Publié le 13 août 2018 par Eric Acouphene
Vénérable ou ordinaire, protecteur ou complice, l'arbre qui a marqué notre enfance est capable de la ressusciter. Chacun possède le sien, phare sentimental ou référent imaginaire, comme le montre notre journaliste Corine Chabaud.

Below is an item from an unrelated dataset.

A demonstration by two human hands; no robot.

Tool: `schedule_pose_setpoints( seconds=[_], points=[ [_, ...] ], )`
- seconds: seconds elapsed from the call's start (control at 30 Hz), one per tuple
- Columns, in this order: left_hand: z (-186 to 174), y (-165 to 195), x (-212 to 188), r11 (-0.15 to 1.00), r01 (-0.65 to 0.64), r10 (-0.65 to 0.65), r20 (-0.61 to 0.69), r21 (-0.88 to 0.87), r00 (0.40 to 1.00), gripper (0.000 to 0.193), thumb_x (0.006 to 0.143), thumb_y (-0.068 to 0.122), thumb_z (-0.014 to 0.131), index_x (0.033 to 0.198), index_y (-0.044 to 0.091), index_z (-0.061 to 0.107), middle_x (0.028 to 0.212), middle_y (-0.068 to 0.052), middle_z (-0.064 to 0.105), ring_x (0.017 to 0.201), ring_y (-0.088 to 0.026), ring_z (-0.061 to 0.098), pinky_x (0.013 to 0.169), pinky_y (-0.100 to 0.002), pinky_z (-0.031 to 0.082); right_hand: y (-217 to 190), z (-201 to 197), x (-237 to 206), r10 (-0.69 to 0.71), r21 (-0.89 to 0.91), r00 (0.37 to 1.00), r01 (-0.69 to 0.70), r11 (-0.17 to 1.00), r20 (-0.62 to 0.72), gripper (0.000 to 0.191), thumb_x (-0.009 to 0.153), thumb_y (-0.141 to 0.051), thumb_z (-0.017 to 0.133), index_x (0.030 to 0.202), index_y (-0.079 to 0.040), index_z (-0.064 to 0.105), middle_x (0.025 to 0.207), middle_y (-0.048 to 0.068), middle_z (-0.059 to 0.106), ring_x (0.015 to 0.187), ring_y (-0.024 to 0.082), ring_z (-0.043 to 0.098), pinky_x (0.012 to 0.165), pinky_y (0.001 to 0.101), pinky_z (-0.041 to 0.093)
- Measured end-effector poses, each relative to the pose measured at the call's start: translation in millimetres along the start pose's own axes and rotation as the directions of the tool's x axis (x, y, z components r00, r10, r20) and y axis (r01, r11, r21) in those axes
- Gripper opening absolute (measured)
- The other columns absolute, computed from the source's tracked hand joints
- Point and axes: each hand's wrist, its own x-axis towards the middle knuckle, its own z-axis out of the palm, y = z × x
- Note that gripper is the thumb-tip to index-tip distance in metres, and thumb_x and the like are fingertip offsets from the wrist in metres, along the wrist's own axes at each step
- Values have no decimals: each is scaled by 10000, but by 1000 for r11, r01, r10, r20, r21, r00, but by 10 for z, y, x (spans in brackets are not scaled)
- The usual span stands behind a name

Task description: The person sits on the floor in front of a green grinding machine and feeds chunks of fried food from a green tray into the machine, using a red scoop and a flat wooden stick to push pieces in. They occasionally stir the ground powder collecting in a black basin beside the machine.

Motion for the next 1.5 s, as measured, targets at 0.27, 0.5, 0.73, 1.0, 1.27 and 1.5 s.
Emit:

Une armée de capricornes a eu raison de la vigueur de son tronc. Le saule pleureur de mon enfance, grignoté de l'intérieur par ces insectes, est mort il y a bien longtemps. Les autres arbres du jardin n'ont jamais autant compté. Ni l'olivier dont on négligeait de cueillir les fruits, ni l'eucalyptus odorant ni le faux poivrier à l'écorce fragile. Je me souviens des feuilles vertes légèrement dentées et des chatons de l'arbre : j'ignorais leur nom mais leur trouvais une ressemblance avec des petites chenilles, inoffensives. Je me souviens du tronc veiné de gris, creusé de galeries. L'après-midi, cette tanière se muait en une aire de jeux discrète et fraîche. Avec ma sœur, nous nous poussions à tour de rôle sur la balançoire fabriquée par notre père.
Si les arbres ont une vie secrète, comme l'a raconté avec succès Peter Wohlleben (la Vie secrète des arbres, les Arènes), bien des gens ont une relation secrète à un arbre. Avec celui qui a marqué notre enfance, le lien peut être très fort. Rattaché à des émotions intenses, il émerge de notre forêt intime et tient une place à part dans notre imaginaire, sans être forcément beau. Spécialiste de Jean Giono, guide érudit de balades littéraires sur les traces de l'écrivain, Jean-Louis garde en son coeur « un arbre modeste, le néflier, souvent tourné en dérision puisque l'expression "des nèfles" signifie "rien" ».
« Il m'est cher car, enfant, j'ai découvert la lecture à l'ombre de ses branches. Il avait poussé en bordure de ma ferme natale. Le soir, à la fraîche, mon grand-père m'y racontait des histoires merveilleuses. Il n'a pas la magnificence d'un chêne, ni le charme de l'olivier, ni l'envergure d'un conifère. Mais il possède la saveur de la nostalgie de l'enfance », confie le guide. Influence d'Elzéard Bouffier, le personnage de Giono qui a fait pousser des centaines de milliers de chênes ? Adulte, Jean-Louis a planté des dizaines d'arbres dans son jardin à partir de noyaux ou de graines rapportés de ses voyages. Sans s'y attacher autant qu'à ce néflier, dont les fruits ne perdent leur astringence et ne se mangent qu'une fois pris par le gel, l'hiver, comme les kakis du plaqueminier.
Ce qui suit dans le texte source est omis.